Task to complete:
Copy out exactly the stretch of the listing below that begins at the line containing "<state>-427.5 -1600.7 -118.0" and ends at the line containing "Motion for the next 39", and copy nothing outside it.

Data extract:

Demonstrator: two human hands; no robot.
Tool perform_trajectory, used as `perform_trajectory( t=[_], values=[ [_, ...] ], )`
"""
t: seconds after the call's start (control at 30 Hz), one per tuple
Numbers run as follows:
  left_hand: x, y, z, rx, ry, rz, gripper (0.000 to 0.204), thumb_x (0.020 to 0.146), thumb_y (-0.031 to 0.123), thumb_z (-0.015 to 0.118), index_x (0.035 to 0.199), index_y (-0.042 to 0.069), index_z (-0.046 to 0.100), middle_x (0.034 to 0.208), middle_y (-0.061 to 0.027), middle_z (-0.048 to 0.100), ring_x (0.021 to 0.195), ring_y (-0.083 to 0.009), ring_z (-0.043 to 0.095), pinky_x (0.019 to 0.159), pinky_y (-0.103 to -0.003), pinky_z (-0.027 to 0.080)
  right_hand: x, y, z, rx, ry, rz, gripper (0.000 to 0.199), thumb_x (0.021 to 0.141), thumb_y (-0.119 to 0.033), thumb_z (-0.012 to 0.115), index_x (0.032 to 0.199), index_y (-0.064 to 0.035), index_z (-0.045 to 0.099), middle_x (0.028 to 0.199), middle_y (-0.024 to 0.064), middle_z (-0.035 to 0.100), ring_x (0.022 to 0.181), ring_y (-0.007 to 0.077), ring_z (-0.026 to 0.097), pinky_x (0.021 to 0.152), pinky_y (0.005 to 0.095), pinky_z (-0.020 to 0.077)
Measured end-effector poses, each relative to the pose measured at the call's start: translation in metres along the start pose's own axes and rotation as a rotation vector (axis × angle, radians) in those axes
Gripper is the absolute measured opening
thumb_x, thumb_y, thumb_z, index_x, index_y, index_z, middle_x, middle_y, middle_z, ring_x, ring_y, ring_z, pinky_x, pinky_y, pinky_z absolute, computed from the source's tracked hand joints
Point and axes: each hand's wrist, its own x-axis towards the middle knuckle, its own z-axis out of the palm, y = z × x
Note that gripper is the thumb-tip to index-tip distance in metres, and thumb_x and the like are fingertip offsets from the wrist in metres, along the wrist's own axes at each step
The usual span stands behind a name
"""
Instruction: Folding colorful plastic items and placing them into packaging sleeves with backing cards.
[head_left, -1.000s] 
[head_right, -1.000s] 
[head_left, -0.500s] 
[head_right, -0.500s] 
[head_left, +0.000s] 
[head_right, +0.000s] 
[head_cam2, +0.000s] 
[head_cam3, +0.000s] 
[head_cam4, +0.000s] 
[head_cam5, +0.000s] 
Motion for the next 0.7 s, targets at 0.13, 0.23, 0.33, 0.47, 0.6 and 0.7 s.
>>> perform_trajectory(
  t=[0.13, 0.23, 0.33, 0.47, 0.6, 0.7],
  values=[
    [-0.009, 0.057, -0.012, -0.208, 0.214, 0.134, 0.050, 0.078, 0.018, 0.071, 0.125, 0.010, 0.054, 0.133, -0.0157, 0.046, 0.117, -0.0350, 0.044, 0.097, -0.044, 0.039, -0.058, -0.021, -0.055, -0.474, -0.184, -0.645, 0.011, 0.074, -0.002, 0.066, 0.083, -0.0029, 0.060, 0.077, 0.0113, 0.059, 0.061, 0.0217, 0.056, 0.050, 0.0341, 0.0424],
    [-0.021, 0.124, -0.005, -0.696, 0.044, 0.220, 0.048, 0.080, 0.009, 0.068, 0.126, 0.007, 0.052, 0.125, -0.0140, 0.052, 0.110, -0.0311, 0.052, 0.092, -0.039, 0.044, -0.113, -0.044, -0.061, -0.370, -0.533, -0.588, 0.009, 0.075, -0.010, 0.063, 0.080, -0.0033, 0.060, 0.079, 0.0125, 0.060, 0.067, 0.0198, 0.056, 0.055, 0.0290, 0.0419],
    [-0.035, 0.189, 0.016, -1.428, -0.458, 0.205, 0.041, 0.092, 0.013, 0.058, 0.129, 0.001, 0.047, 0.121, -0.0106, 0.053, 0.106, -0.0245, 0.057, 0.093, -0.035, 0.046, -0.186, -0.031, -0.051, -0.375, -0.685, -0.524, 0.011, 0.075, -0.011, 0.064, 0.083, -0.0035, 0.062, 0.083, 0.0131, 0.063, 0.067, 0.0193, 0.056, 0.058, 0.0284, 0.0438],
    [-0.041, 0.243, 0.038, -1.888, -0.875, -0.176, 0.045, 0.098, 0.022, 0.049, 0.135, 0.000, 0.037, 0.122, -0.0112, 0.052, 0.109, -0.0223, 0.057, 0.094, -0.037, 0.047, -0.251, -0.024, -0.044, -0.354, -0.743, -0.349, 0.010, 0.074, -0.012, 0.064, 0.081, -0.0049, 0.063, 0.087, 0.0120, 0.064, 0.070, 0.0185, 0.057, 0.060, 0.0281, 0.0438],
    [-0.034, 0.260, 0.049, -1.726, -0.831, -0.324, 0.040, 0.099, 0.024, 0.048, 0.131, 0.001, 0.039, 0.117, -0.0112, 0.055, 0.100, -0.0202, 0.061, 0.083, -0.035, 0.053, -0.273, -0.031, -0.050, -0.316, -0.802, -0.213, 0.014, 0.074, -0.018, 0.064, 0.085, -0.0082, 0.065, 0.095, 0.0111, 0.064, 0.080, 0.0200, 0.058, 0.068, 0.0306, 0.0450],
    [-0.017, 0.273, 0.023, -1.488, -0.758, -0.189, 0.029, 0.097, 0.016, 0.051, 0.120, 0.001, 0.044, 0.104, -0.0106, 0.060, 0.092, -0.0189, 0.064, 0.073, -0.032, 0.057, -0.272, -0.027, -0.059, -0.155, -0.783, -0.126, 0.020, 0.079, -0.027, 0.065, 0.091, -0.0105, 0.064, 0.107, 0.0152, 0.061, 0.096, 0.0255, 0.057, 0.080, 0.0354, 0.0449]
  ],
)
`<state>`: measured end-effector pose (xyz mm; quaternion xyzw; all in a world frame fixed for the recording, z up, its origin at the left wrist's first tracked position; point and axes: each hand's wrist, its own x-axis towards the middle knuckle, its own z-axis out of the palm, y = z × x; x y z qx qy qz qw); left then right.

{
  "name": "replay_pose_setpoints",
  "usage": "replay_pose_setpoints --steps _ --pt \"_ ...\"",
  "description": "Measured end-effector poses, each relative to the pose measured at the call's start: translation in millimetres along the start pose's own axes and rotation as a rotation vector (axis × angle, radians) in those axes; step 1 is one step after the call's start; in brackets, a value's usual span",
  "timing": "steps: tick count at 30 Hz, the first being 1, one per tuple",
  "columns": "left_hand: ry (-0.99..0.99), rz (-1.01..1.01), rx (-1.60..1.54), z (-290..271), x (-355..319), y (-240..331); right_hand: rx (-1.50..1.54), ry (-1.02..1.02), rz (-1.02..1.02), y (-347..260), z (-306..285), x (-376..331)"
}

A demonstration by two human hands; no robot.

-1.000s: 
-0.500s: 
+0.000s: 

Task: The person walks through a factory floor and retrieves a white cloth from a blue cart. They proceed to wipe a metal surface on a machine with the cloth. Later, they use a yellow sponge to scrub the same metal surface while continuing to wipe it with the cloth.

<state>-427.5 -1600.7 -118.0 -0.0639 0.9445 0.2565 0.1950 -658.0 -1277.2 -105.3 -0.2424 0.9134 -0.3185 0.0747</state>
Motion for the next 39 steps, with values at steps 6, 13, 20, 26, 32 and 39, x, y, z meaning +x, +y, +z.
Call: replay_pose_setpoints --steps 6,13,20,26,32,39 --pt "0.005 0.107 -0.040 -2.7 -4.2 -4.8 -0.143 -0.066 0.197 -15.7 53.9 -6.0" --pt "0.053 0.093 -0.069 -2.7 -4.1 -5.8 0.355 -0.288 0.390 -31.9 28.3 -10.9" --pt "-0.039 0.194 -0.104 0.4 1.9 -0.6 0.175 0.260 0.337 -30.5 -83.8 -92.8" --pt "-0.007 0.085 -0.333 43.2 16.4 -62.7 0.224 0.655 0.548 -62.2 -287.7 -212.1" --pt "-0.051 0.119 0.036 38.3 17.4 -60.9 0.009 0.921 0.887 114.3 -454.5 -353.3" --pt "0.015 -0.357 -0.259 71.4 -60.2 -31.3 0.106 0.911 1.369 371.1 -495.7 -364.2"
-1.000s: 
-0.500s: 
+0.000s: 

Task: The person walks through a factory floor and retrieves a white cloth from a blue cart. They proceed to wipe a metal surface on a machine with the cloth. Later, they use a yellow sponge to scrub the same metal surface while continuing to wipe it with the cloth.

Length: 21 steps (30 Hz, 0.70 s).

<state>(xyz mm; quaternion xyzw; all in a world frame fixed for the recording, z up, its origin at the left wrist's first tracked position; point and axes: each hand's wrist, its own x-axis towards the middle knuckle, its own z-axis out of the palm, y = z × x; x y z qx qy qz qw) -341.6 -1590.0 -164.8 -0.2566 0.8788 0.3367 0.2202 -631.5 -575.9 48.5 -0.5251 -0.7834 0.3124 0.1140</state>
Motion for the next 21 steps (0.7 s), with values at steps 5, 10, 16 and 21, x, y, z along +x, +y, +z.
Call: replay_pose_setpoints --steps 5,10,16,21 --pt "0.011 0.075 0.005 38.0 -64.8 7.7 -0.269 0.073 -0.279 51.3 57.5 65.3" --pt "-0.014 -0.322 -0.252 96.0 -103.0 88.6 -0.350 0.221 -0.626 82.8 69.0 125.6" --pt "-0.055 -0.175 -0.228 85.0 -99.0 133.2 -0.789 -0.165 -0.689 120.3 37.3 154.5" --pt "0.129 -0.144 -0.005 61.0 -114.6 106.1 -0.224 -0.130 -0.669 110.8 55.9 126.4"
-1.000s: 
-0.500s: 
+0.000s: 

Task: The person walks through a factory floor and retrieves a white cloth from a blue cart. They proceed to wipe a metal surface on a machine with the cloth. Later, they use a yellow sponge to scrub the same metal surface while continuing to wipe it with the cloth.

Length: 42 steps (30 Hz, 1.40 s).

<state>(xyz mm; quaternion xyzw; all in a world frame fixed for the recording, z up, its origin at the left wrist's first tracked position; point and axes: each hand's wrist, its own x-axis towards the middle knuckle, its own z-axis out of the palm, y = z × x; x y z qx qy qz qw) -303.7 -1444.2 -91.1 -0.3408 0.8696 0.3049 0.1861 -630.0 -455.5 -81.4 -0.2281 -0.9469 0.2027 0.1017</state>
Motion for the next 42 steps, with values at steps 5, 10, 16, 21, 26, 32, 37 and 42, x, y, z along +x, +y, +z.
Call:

Problem solution:
<state>-427.5 -1600.7 -118.0 -0.0639 0.9445 0.2565 0.1950 -658.0 -1277.2 -105.3 -0.2424 0.9134 -0.3185 0.0747</state>
Motion for the next 39 steps, with values at steps 6, 13, 20, 26, 32 and 39, x, y, z meaning +x, +y, +z.

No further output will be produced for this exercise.